Después de ganar el Globo de
cristal a la Mejor Película Documental en el pasado Festival de Karlovy Vary y
cosechar sorprendidos aplausos en los de Toronto y San Sebastián, “Muchos
hijos, un mono y un castillo”, dirigida por el actor Gustavo Salmerón (“El arte
de morir”, “Fuera del cuerpo”, “Reinas”), es una descabellada historia real en
torno a la figura de Julita, la madre, quien a sus 81 años sigue siendo el eje
en torno al cual gira una familia numerosa muy española en su caótico desorden,
más numerosa a medida que pasa el tiempo porque a los hijos se han ido sumando
los nietos.
Excéntrica, tierna y muy, muy
divertida, la Julita que hace medio siglo se casó con un atractivo ingeniero
industrial que hoy lleva un sonotone
que se acopla con todo , tenía tres deseos que están resumido en el título del
documental: los hijos fueron llegando, hasta seis al menos; el mono fue una
adquisición para compensar la pérdida de otro hijo, aunque finalmente resultó
ser mucho más agresivo y menos obediente que los niños, hasta el punto de que
tuvieron que regalarlo para evitar males mayores en el vecindario. Y el
castillo, por extraño que parezca, también se convirtió en realidad gracias a
una herencia.
Además, la familia Salmerón
dispone de una fábrica –se supone que relacionada con las actividades del
padre, no se especifica más- y una
inmensa nave-trastero donde Julita ha ido acumulando todo lo viejo, inútil,
pasado de moda…porque “nosotros no tiramos nada”. Y ese nada incluye desde los
dientes de leche de los hijos, la ropa que se les ha quedado chica, las urnas
funerarias con las cenizas de los abuelos, los juguetes, lámparas, cuadros,
bibelots, libros, papeles… y hasta un puñado de huesecitos, entre los que se
incluye una vértebra, que perteneció a la bisabuela “fusilada por los rojos”,
recuperados en la orilla de un río conquense donde los asesinos abandonaron los
cuerpos.
En realidad, esta historia de puro
realismo mágico sucede en torno al momento en que se intensifica la búsqueda de
la vértebra de la bisabuela, cuando la crisis ha pegado de lleno a la familia
Salmerón y tienen que abandonar el castillo porque sus deudas ascienden a “más
de mil millones”, en pesetas para que Julita se haga una idea exacta de la
magnitud. En la búsqueda –a medida que recogen, gurdan, separan, hacen lotes,
siempre sin tirar nada- participa toda
la familia; a veces muy seriamente porque Gustavo, el realizador, insiste en
que no sólo hay que enterrar a los muertos sino también a sus pedazos, y por
momentos en medio de un cachondeo general, porque la vértebra tarda en aparecer
pero mientras tanto van descubriendo anécdotas de la adolescencia de la madre,
“de la Sección femenina y enamorada de José Antonio”, su pasión por la Navidad
que en su casa “empieza el 1 de diciembre y termina el 15 de septiembre”, los
más de cien vestidos que Julita ha cosido a todas las habitantes de “el cuarto
de las muñecas”, los retratos de toda la estirpe pintados en los artesonados del techo, e
infinidad de cajas que guardan recortes, ovillos, medias viejas…

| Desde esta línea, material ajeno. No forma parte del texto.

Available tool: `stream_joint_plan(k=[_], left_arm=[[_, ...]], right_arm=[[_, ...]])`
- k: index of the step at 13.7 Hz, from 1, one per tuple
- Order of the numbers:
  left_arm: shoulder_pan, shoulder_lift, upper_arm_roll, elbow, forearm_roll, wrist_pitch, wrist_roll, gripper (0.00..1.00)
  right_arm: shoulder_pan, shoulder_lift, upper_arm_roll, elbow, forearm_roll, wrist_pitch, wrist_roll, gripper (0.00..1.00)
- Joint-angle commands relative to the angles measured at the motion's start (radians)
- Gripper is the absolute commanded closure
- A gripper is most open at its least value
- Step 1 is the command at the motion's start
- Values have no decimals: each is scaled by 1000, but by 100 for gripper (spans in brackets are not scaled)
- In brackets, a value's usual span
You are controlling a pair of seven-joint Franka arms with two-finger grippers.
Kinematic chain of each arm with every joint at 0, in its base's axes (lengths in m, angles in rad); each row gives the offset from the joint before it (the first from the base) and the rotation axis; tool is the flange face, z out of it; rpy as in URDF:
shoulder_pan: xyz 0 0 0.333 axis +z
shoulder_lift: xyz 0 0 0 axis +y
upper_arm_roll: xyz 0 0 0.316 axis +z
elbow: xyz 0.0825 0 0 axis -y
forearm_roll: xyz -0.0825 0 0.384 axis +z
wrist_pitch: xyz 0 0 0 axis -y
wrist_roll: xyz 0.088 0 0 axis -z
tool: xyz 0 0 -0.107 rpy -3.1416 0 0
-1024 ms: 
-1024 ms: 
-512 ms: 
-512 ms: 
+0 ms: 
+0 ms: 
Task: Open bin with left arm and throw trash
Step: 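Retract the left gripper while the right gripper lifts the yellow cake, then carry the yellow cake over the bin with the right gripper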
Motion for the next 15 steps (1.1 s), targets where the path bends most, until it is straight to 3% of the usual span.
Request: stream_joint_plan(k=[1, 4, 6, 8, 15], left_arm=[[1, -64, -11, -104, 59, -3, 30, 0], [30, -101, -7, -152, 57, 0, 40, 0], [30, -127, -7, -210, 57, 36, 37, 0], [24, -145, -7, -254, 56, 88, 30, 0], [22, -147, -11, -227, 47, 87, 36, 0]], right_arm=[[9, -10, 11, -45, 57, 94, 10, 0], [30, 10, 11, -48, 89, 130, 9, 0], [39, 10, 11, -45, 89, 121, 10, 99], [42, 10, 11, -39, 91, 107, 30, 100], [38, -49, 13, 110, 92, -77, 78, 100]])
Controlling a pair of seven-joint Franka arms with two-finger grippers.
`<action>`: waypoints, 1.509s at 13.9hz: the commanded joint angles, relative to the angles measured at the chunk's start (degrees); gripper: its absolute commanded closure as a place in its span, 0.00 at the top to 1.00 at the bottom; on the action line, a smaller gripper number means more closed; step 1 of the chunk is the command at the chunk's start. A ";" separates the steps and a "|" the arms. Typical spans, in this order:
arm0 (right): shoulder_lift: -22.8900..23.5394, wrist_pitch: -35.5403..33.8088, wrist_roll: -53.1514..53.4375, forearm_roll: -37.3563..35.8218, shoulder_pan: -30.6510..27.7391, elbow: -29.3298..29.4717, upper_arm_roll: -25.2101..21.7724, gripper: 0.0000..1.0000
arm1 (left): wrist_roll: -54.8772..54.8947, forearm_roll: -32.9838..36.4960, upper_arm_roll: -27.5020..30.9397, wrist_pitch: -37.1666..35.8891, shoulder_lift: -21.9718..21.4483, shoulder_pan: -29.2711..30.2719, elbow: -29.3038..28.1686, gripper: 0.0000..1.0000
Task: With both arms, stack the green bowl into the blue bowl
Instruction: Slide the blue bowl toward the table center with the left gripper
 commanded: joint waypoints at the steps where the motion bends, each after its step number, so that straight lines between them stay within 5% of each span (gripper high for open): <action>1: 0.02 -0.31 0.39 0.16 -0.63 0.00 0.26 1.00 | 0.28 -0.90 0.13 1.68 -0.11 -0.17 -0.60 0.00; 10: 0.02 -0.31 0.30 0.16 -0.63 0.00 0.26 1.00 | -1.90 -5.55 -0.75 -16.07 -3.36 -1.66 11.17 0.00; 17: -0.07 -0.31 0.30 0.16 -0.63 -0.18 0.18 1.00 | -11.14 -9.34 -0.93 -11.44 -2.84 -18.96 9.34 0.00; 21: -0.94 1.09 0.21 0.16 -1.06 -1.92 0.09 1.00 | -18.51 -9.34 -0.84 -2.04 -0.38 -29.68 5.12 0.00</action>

Gustavo Salmerón ha estado
grabando a su madre durante 14 años y más de 400 horas, ha rescatado películas
en super 8 y vídeos de la infancia y ha dedicado los últimos dos años a dar
forma a todo el material. La simpatía y el buen rollo que destila esta anómala
tribu de extracción burguesa, que se mueve en el caos como pez en el agua, debe
mucho al trabajo de montaje y a la desbordante, en todos los sentidos,
personalidad de Julita, según su hijo “la Geena Rowlands y la Meryl Streep
española si no estuviera tan gorda”, porque la otra pasión de esta inmensa
mujer –“un torbellino vital y emocional” (Gregorio Belinchón, El Páis)- es la
comida, aunque sabe que no es nada bueno ni saludable. Una mujer que,
frente a la cámara y con más de 80 años,
parece haber encontrado el auténtico sentido de su vida.